Friday, June 01, 2007

Movie Review: Bram Stoker's Dracula

Bram Stoker's Dracula: Torgo disapproves

Oh, what a terrible movie.

It's not just bad, it's awkward, disappointing and sad. There are so many awful things here:

1) It's shot in LA. Despite at least half of the scenes taking place out of doors, every scene seems like a soundstage. And not a good one, more like on SNL, when they're clearly on a stage in front of a backdrop.

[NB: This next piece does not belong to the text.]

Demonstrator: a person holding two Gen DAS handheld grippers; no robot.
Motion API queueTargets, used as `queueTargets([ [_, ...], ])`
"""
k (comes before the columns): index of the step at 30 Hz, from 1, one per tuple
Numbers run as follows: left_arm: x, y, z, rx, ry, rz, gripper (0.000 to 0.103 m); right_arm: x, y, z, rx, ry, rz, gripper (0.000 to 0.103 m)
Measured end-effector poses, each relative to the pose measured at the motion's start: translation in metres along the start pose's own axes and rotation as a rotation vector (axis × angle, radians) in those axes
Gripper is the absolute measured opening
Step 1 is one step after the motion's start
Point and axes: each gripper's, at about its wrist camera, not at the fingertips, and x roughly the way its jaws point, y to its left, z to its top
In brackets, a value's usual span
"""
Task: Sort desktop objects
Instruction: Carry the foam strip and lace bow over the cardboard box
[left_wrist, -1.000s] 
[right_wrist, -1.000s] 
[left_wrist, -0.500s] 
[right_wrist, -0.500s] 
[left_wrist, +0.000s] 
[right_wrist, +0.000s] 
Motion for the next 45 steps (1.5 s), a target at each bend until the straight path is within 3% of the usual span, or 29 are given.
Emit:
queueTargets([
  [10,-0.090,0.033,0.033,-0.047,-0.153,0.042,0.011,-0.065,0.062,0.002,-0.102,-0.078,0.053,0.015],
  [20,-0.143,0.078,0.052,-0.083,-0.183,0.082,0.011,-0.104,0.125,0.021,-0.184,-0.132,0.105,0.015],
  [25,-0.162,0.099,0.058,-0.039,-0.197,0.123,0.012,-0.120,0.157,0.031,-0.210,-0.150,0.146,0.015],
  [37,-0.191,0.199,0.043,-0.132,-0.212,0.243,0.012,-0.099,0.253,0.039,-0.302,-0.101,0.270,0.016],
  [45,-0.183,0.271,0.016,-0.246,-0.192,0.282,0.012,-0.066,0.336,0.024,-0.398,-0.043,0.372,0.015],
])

2) It's entirely unjustifiably pretentious. There are enough boring camera tricks and uninteresting special effects shots and quick cuts and layered images and bad transition shots to fill a dozen high school senior project movies. Francis Ford Coppola seems to think he's creating a visual masterpiece. He's not.

3) Keanu Reeves. I read that Coppola regrets casting him. Good. He did this after "Bill and Ted's Bogus Journey" (which I remember liking). I thought he'd be perfect for the role of Jonathan Harker after reading the book. I neglected to realize he'd half-heartedly attempt a British accent and a level of seriousness he just can't pull off.

4) Winona Ryder. They changed a bunch of the book to make it a love story between Mina and Dracula. Ryder's Mina, though, never seems like someone to make me join the undead and wait 400 years for. She's just not that interesting.

5) Soft core porn. I have no problem with nudity. I'd rather movies have sex than violence. But Coppola comes across as a juvenile boob-freak here. Look! Boobs! Is this supposed to be a romantic epic? Why, then, is that wolf raping Sadie Frost? Couldn't that have been implied and not just casually captured on film.

6) Accents. Not just Keanu. Why make a movie where Gary Oldman and Anthony Hopkins, who are British, have to use Eastern European accents, while Reeves and Ryder (and Tom Waits, who's always cool), who are American, have to use British accents, while Cary Elwes, who's British, uses a British accent, even though his natural accent sounds fake? Add in Bill Campbell as a goofy Texan (which is true to the book) and it's a hodgepodge of silly sounds -- Oldman is the only respectable one.

7) Gary Oldman. He's so good in a few scenes that it's easy to forget how bad everything is. Like the book, he's at his best in the beginning, at his castle. The movie makes the mistake of showing him often in England. I discounted the book for keeping him out of the rest of the book, but maybe that was the right call. Once he's been established, there isn't much room for him to progress. And Coppola has no idea what to do with him. And Ryder brings him down.

Ok, that's enough of that. Lastly, Rainster just wrote about Army of Darkness. If anything, Coppola steals Sam Raimi's playbook but where Raimi is openly silly, Coppola is accidentally silly.